The Biggerplate survey – what can we learn?Feb 5th, 2014 | By Roy | Category: Mindmapping software
Have you seen Biggerplate’s Annual Report on the state of mind mapping as 2014 commences?
A fine piece of work
It’s a fine piece of work consolidating the views of 715 mind mappers from around the world, collected over several months. The folks at Biggerplate made a serious and persistent effort to get the word out and the result is a goldmine for people like me who find mapping so useful that they take every opportunity to evangelize it.
Anyone offering help on mapping topics across social media will have had the impression that mentions and questions have increased over the last 12 months. Biggerplate’s membership figures provide objective evidence that this apparent growth is really happening.
The age spread
The age range analysis on page 8 supports my belief that the positioning of mind mapping primarily as a technique for students is not optimal. While responses to an opt-in survey do not indicate numbers actually engaged in mind mapping, they do indicate how the level of interest in the subject is spread across the age ranges and a mere 1% under the age of 20 is a very thin slice. Mind mapping is widely taught in schools in the UK, USA (though there, mixed with concept mapping), Malaysia, Indonesia and Hong Kong, mainly through the direct or indirect efforts of Tony Buzan, I would judge. I suspect that Canada, the Netherlands and France also teach it in schools, but am less sure about that.

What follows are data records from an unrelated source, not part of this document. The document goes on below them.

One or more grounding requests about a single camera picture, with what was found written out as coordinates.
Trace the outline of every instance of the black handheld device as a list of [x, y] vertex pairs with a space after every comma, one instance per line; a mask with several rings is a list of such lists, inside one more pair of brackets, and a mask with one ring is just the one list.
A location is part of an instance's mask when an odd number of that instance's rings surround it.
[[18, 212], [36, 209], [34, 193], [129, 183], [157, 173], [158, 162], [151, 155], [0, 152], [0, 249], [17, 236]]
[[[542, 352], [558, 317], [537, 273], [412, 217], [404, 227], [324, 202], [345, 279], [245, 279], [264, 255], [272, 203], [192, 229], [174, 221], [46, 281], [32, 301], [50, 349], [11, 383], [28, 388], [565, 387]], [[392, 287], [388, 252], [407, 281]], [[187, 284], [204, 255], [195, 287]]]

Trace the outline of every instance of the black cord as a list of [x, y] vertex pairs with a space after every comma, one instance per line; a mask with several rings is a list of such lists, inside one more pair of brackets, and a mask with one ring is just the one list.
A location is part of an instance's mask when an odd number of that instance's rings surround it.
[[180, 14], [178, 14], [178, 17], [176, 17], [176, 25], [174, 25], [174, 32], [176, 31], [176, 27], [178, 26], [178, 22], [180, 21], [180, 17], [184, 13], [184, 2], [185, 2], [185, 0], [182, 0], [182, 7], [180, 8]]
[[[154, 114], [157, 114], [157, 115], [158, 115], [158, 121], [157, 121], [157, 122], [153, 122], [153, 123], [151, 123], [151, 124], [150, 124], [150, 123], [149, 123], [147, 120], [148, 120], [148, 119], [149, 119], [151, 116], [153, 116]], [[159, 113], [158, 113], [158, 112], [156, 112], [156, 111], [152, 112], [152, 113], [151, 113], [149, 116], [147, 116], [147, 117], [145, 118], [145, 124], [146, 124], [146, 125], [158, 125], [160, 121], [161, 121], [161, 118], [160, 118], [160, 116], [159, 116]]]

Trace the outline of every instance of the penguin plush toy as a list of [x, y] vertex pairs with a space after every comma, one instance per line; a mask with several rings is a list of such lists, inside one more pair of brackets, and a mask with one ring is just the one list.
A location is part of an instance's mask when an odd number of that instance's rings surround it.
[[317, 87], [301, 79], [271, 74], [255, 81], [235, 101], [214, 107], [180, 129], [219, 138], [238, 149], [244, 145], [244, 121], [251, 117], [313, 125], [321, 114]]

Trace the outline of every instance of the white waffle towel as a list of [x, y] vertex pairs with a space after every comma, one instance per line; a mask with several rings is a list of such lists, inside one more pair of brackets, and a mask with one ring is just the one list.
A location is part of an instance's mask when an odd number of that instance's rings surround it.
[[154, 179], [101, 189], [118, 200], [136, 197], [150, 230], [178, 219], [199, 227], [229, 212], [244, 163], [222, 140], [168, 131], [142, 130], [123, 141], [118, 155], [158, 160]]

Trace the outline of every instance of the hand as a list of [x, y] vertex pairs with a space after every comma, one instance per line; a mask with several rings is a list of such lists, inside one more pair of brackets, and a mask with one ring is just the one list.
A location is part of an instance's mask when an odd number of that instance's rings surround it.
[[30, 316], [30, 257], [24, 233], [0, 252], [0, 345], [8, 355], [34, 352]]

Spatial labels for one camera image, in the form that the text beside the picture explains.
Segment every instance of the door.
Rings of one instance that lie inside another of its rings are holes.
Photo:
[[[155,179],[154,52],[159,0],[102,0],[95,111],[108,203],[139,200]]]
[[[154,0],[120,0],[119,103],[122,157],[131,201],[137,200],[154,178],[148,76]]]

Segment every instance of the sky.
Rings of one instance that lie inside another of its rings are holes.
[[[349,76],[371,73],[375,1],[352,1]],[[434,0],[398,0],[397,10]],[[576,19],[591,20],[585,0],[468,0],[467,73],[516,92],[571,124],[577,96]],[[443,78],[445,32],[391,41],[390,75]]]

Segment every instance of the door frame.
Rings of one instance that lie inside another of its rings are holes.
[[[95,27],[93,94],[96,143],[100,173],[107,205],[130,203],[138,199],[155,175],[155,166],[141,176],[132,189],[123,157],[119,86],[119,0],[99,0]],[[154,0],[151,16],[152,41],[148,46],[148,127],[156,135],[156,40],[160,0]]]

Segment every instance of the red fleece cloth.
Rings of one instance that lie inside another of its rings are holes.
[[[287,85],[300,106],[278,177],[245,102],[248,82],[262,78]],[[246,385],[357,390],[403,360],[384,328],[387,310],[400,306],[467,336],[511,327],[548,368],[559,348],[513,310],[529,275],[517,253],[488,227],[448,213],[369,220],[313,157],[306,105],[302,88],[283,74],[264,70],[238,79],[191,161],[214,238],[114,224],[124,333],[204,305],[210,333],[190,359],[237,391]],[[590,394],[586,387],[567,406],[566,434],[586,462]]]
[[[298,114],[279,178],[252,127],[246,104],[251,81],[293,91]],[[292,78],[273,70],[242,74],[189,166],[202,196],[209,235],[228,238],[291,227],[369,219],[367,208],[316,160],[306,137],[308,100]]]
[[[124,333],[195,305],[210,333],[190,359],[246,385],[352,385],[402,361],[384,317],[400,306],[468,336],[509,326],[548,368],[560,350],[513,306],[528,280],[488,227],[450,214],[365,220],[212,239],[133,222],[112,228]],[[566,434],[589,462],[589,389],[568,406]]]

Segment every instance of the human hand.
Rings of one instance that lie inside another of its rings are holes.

It seems that going from using mind maps for learning in school, to using them for planning and idea gathering is a move that many never make. Here’s a student’s tweet I spotted: “I’m using a mind map to plan????? I’ve never even considered this before but in all honesty I like it” … and that’s the most important transition in any mindmapper’s life, I’d say, but too many students never make it. Instead, a common reaction among university students is “A mind map? Am I still in grade school?”
A gender puzzle
The gender mix shown on page 9 mystifies me, and it would seem, everyone else as well.
Liam, has anyone tried to analyze the gender mix of those submitting maps to Biggerplate, and those attending Biggerplate Unplugged? That would provide two additional data points and a reality check.
Mapping medium / platform
On page 15 we can see the strong survival of hand-drawn maps in a digital world, which shows that many mappers still enjoy the physical process. Some go out of their way to produce attractive, engaging visual designs – others just want to capture fleeting thoughts without having to struggle with technology. But the degree of overlap with software use shows that most of us use both approaches.
Mapping alone predominates
Keen mind mappers will use mapping for almost anything and we only work in groups some of the time, so I would expect solo use to dominate, but expectation is just a guess – now we have the solid data set out on page 20.
Uses of mind maps
The word-cloud on page 22 has no mention of ‘learning‘ or ‘studying‘, further supporting the point made above about the age range. The proportions may have been skewed downward by the self-selected sample of respondents to the survey, but this is a convincing corroboration.
The second word-cloud on page 22 is a powerful snapshot of what mind mapping is about. The wisdom of crowds and the wisdom of (word) clouds!
The overall preference for software, both trialled and identified as favorite (pages 28 and 29), is for tools that make mind maps in the boxes-and-lines style, while the words-on-the-line Buzan-style map is represented, amongst those making it to the chart, only by Buzan’s own iMindMap.*
The dominance of Mindjet’s MindManager in trials reflects its very early establishment on the market (as Mind Man) around 19 years ago and its continued development and power. Despite that, iMindMap has pulled into a powerful second place in just over seven years.
So there we have it, the state of mind mapping at the start of 2014, and a benchmark to help us reflect on progress this time next year.
* iMindMap can make boxes, it’s true, and box & line mapping tools can make somewhat-organic maps — the map above was made with Xmind — but these are not the default uses of the tools.